■ **TASK TO CARRY OUT**: Exactly the lines from the start of the data below through the line containing "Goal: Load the" must be returned, and no others.

=== Section Start ===

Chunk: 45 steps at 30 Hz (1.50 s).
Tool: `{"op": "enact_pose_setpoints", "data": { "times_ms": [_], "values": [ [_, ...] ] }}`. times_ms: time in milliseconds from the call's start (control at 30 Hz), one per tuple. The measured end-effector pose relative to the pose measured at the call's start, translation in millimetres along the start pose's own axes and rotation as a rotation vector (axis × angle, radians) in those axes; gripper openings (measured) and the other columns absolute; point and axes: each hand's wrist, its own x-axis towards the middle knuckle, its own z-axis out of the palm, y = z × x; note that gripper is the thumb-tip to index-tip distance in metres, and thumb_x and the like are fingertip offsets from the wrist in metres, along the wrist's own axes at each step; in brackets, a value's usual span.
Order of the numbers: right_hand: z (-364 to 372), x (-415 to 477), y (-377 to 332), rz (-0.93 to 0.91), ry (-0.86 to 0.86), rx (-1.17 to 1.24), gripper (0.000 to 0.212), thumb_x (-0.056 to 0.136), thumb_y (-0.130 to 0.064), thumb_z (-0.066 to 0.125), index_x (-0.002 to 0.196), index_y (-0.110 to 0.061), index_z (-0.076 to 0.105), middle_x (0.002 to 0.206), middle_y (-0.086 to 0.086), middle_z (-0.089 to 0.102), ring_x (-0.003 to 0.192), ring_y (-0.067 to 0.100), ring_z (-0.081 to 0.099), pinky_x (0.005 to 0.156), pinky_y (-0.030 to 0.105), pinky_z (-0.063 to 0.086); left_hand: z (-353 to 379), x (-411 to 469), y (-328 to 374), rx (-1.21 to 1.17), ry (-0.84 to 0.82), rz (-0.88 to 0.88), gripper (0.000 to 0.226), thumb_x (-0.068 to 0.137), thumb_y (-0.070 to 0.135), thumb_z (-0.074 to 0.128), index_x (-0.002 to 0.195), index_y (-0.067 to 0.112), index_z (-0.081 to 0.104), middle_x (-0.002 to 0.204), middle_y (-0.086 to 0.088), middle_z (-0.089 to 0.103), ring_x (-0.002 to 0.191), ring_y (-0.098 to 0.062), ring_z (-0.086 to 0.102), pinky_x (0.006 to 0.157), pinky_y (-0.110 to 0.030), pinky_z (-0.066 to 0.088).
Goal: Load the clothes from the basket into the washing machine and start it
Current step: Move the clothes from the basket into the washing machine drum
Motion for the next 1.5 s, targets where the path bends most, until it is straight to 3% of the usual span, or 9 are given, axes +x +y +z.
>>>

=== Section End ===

■ **SOLUTION TO THE EXERCISE**:
Chunk: 45 steps at 30 Hz (1.50 s).
Tool: `{"op": "enact_pose_setpoints", "data": { "times_ms": [_], "values": [ [_, ...] ] }}`. times_ms: time in milliseconds from the call's start (control at 30 Hz), one per tuple. The measured end-effector pose relative to the pose measured at the call's start, translation in millimetres along the start pose's own axes and rotation as a rotation vector (axis × angle, radians) in those axes; gripper openings (measured) and the other columns absolute; point and axes: each hand's wrist, its own x-axis towards the middle knuckle, its own z-axis out of the palm, y = z × x; note that gripper is the thumb-tip to index-tip distance in metres, and thumb_x and the like are fingertip offsets from the wrist in metres, along the wrist's own axes at each step; in brackets, a value's usual span.
Order of the numbers: right_hand: z (-364 to 372), x (-415 to 477), y (-377 to 332), rz (-0.93 to 0.91), ry (-0.86 to 0.86), rx (-1.17 to 1.24), gripper (0.000 to 0.212), thumb_x (-0.056 to 0.136), thumb_y (-0.130 to 0.064), thumb_z (-0.066 to 0.125), index_x (-0.002 to 0.196), index_y (-0.110 to 0.061), index_z (-0.076 to 0.105), middle_x (0.002 to 0.206), middle_y (-0.086 to 0.086), middle_z (-0.089 to 0.102), ring_x (-0.003 to 0.192), ring_y (-0.067 to 0.100), ring_z (-0.081 to 0.099), pinky_x (0.005 to 0.156), pinky_y (-0.030 to 0.105), pinky_z (-0.063 to 0.086); left_hand: z (-353 to 379), x (-411 to 469), y (-328 to 374), rx (-1.21 to 1.17), ry (-0.84 to 0.82), rz (-0.88 to 0.88), gripper (0.000 to 0.226), thumb_x (-0.068 to 0.137), thumb_y (-0.070 to 0.135), thumb_z (-0.074 to 0.128), index_x (-0.002 to 0.195), index_y (-0.067 to 0.112), index_z (-0.081 to 0.104), middle_x (-0.002 to 0.204), middle_y (-0.086 to 0.088), middle_z (-0.089 to 0.103), ring_x (-0.002 to 0.191), ring_y (-0.098 to 0.062), ring_z (-0.086 to 0.102), pinky_x (0.006 to 0.157), pinky_y (-0.110 to 0.030), pinky_z (-0.066 to 0.088).
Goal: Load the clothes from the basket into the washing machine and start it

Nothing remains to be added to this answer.